Cidadania Portuguesa
Além da via por descendência direta, Portugal oferece caminhos específicos como a cidadania sefardita (para descendentes de judeus expulsos da Península Ibérica), com processo administrativo geralmente mais previsível.
Cidadania Espanhola
Costuma ter critérios mais restritos de descendência direta (geralmente limitada a poucas gerações), mas também oferece a via sefardita para quem comprova ascendência judaica ibérica, com documentação específica.

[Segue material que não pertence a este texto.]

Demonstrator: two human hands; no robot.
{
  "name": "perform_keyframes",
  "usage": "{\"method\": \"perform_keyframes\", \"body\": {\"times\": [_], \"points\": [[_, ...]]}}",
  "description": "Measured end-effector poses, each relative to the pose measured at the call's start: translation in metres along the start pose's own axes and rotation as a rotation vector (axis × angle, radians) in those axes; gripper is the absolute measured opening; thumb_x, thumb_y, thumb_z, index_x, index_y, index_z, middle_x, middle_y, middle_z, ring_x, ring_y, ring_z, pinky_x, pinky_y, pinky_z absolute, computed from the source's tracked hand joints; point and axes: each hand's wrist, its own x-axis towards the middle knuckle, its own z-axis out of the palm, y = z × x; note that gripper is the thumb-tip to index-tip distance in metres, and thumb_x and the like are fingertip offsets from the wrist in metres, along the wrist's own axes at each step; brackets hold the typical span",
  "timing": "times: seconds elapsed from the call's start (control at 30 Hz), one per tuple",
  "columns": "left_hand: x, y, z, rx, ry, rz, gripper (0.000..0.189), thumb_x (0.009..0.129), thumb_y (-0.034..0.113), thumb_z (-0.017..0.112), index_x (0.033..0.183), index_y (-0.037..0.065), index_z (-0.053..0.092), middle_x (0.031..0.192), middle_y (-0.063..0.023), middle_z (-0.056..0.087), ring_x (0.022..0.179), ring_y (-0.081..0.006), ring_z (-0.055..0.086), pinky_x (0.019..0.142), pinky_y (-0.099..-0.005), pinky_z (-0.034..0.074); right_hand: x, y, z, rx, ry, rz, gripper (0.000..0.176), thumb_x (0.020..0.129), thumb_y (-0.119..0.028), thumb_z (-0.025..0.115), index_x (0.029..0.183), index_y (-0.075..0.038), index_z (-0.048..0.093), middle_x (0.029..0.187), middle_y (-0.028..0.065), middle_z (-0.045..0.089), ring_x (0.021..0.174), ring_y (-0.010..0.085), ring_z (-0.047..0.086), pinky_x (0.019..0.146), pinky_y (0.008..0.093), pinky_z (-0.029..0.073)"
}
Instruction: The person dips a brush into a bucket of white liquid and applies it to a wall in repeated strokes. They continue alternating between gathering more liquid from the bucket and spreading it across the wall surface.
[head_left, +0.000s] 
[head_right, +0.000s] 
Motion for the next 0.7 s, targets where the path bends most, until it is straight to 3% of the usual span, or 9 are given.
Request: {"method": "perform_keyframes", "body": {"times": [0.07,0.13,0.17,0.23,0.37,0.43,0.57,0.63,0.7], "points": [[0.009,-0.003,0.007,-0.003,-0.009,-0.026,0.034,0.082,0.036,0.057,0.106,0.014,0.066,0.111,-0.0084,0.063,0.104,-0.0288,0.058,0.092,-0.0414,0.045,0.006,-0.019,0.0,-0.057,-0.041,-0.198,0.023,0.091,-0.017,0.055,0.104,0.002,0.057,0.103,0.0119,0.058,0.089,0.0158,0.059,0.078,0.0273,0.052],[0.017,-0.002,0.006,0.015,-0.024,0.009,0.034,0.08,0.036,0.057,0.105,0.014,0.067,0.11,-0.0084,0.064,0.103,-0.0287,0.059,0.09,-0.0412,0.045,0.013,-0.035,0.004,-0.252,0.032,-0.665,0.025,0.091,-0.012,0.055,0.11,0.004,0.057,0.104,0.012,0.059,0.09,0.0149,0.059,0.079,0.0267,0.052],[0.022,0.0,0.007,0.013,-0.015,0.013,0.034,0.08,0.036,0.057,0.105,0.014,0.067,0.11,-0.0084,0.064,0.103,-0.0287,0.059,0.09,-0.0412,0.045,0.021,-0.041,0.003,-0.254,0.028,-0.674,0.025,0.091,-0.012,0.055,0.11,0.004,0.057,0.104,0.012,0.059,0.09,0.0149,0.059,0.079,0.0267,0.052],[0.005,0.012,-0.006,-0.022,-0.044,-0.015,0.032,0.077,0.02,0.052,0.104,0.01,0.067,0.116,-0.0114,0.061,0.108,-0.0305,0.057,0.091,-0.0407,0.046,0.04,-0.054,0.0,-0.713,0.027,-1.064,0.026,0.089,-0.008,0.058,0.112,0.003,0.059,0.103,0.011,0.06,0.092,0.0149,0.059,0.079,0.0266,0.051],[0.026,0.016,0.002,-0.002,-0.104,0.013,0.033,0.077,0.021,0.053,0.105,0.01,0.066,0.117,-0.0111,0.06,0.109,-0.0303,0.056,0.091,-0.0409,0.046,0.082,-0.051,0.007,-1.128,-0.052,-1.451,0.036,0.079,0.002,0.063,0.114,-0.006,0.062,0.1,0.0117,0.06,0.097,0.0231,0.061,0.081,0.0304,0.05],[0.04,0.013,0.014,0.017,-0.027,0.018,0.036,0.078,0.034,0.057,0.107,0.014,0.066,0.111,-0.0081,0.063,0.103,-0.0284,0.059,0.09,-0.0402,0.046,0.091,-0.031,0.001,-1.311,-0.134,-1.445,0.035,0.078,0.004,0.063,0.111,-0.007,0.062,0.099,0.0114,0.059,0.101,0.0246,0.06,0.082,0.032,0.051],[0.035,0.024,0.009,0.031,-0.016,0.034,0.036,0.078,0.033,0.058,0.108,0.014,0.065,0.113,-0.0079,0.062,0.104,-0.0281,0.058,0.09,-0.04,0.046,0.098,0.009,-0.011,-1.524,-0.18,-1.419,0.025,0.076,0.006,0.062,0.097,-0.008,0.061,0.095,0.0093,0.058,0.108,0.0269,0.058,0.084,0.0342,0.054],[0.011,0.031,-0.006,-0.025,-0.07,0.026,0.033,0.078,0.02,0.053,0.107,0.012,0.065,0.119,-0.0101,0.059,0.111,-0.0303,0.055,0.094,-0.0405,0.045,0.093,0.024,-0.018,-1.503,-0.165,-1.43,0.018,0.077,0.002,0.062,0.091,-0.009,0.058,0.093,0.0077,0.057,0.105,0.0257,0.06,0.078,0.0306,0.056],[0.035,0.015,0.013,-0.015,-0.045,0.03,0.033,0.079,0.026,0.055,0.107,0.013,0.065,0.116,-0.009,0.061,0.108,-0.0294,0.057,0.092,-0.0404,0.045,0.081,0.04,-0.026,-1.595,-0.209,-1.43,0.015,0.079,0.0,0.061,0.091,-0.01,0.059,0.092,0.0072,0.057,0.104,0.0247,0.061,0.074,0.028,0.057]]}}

Qual Escolher Quando Há Mais de Uma Opção
Quando a família tem ascendência de mais de um desses países, vale comparar o tempo médio de processamento atual, o custo de documentação e tradução, e se algum caminho (como o sefardita) se aplica ao seu caso, já que pode ser mais rápido que a via tradicional.
Perguntas Frequentes
Ter cidadania europeia permite morar em qualquer país da União Europeia?
Sim, a cidadania de qualquer país membro dá direito à livre circulação e trabalho em toda a União Europeia, não apenas no país que emitiu a cidadania.
Preciso morar no país para manter a cidadania?
Não, a cidadania por descendência não exige residência — uma vez reconhecida, é permanente independentemente de onde a pessoa mora.
Posso ter cidadania italiana e portuguesa ao mesmo tempo?
Sim, esses países permitem múltipla cidadania, então é possível obter mais de uma se a documentação de ascendência comprovar o direito em cada caso.